As shown by the first laboratory experimental results, the three techniques, operating with different principles, provided complementary information on the subsurface homogeneity and presence of known anomalies within the custom-built mosaic model. Each of the tested methods demonstrated certain potentialities and limitations when applied to the decorated surface of a mosaic model in this experimental study.
The holographic subsurface radar (HSR) showed the following limitations: Need of physical contact to the surface, results are highly influenced by surface geometry and material transparency on the microwave signal, absence of penetration under the golden leaf tesserae, possible errors during manual acquisition, discrimination between the reflections from the irregular surface and the reflections from the subsurface target is difficult. The proved key advantage of this technique lies, however, in the detection of metal elements larger than the resolution step of the used instrument (0.5 cm) even under irregular glass paste or stone mosaic tesserae surface.
The digital holographic speckle pattern interferometry (DHSPI) showed limitation in the detection of micro-displacement other than the z sensitivity direction of the optical axis of the system, the elements without much impact on the examined surface were not detected (e.g., the thin metal plate in the specific laboratory case study producing deformation only to x, y direction). The main advantages include its full-field, remote and non-contact method of operation, applicability to irregular and non-planar surfaces and good penetration underneath the metal leaf and other types of tesserae, immediate detailed information about detachments, cracks, and differences in the medium structure (mortar). The main disadvantage is the vibration sensitivity, which demands steady optical table and to avoid noises during data acquisition.
The stimulated infrared thermography (SIRT) showed the following limitations: Non-visibility through the glass, difficulties to distinguish between different objects with similar temperature, results are influenced by surface reflectivity and colour. The advantages of this technique include immediate non-contact detection of contrasts in thermal conductivity, the good potentiality for the study of shallow depth detachments and voids. Further SIRT tests, using longer thermal excitation times, should be implemented, enabling in such a manner the diffusion of a greater amount of energy into the interior of the tested mosaic model.
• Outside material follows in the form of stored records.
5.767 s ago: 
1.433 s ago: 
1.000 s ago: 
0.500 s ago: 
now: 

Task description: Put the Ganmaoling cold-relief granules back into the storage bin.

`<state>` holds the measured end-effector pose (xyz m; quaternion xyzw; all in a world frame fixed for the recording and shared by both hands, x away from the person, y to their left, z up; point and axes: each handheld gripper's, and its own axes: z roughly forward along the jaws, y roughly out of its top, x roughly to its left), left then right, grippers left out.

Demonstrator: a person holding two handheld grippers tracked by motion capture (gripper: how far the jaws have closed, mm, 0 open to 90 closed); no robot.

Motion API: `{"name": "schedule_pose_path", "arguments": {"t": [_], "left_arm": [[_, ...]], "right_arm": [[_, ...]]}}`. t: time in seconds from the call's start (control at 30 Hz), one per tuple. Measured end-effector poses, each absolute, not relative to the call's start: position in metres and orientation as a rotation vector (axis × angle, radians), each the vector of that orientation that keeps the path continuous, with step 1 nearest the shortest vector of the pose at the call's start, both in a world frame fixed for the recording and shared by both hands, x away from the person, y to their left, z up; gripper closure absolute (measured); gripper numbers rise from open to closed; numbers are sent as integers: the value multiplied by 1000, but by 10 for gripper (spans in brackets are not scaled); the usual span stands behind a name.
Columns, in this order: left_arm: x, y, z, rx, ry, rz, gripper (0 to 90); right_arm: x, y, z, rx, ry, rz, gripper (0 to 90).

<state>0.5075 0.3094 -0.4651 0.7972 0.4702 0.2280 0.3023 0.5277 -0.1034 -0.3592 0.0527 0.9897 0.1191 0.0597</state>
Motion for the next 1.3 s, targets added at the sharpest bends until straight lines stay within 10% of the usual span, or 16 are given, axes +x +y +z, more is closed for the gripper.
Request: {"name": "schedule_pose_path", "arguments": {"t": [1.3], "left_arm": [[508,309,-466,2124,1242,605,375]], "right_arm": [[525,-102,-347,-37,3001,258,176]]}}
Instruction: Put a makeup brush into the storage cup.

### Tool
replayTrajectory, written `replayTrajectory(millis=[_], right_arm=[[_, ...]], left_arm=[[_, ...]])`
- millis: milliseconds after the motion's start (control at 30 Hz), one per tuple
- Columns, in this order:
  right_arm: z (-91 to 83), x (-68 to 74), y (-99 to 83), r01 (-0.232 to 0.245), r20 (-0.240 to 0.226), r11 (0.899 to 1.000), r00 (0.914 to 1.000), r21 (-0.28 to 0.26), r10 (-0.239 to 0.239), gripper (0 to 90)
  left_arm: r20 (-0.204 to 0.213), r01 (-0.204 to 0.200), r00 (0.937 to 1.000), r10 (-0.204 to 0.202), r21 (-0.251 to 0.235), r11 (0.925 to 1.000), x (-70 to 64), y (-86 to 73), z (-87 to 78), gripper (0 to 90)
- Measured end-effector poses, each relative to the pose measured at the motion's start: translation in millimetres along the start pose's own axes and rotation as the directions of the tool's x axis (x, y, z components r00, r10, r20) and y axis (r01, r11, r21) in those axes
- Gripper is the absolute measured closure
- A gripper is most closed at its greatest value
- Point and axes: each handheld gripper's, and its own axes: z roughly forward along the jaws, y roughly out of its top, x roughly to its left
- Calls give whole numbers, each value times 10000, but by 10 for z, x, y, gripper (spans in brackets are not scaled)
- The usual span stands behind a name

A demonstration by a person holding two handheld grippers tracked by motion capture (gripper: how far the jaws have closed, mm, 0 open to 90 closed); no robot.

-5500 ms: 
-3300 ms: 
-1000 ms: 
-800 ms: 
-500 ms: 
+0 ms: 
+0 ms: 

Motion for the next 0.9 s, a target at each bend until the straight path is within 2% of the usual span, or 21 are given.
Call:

In this regard, the use of most advanced procedures of active thermography [51,52] could possibly overcome the detectability limitations observed in this study, which is mainly attributed to the limited heat excitation energy induced into the mosaic model.
On the basis of the results obtained in this experimental study, we propose a combined non-invasive approach to the mosaic diagnostic study following a procedure illustrated in Figure 14.
The results of the first laboratory experimental results show that non-contact full-field techniques DHSPI and SIRT can be applied in combination as first pre-screening tools in full field (FF) or larger areas acquisitions for mapping the areas of interest in the subsurface of mosaics for further detailed acquisitions. These techniques can be applied in-situ on real mosaic case studies and, subsequently, depending on the available documentation, conservation issues and the first full-field results, the selection of methods for further detailed area acquisitions may be different. If contact to the mosaic surface is allowed, and if the area of interest lies underneath non-metallic tesserae, we recommend testing HSR technique for the detection of metallic elements in the mosaic subsurface (nails, anchors and other fixation elements). When contact to the surface is not allowed, but a minimal thermal excitation is acceptable, SIRT can be tested for the detection of metallic elements. When the presence of detachments or cracks is suspected, further full-field monitoring and detailed acquisitions by DHSPI–SIRT are highly recommended. Furthermore, the DHSPI results on a mosaic model with known mortar structure showed the high potentiality of the DHSPI technique in the detection of mortar inhomogeneities underneath the mosaic decoration layer. It should be further tested in-situ as a non-invasive method for differentiation between original and reshuffled areas in historical mosaics. The complementarity of data, obtained through the combination of evaluated techniques on the known anomalies in a mosaic model, indicates strong potentiality of further development of the proposed non-invasive approach to the in-situ subsurface analysis of ancient wall mosaics.

Author Contributions

Conceptualization, V.T. and R.D.; methodology, V.T.; software, V.T. and M.A.; validation, V.T., D.G. and R.D.; formal analysis, A.C.; investigation, A.C.; resources, V.T., V.D., R.D.; data curation, A.C. and V.T.; writing—original draft preparation, A.C. and V.T.; writing—review and editing, A.C., V.T., R.D., D.G. and M.A.; visualization, A.C. and M.A.; supervision, V.T.; project administration, A.C.; funding acquisition, A.C., R.D. and V.T.

Funding

This research was supported by the University of Padova in the framework of the Ph.D. studentship in History, Criticism and Conservation of Cultural Heritage. The acquisition of the HSR instrument Rascan 5/7000 was funded by the project CPDA141049 of the University of Padova. Part of the experimental work was conducted at the Ultraviolet Laser Facility at FORTH-IESL, supported in part by the European Union’s Horizon 2020 research and innovation program LASERLAB-EUROPE (Grant Agreement No. 654148) in the Applied Holography-Metrology laboratory.

Acknowledgments

The authors are very grateful to Emanuela Faresin for her support in the 3D optical scanner acquisition and would like to thank the Angelo Orsoni Foundry in Venice for the supply of the mosaic tesserae in the realization of the experimental model. The HSR experimental tests were performed at the Department of Cultural Heritage of the University of Padova during December 2016–March 2017. The DHSPI–SIRT experimental tests on a custom-built mosaic model were performed at the Holography Metrology Laboratory of the Institute for Electronic Structure and Laser, Foundation for Research and Technology (IESL-FORTH), Heraklion (Crete, Greece) during March–April 2018.

Conflicts of Interest

The authors declare no conflict of interest. The funding sponsors had no role in the design of the study; in the collection, analyses, or interpretation of data; in the writing of the manuscript, and in the decision to publish the results.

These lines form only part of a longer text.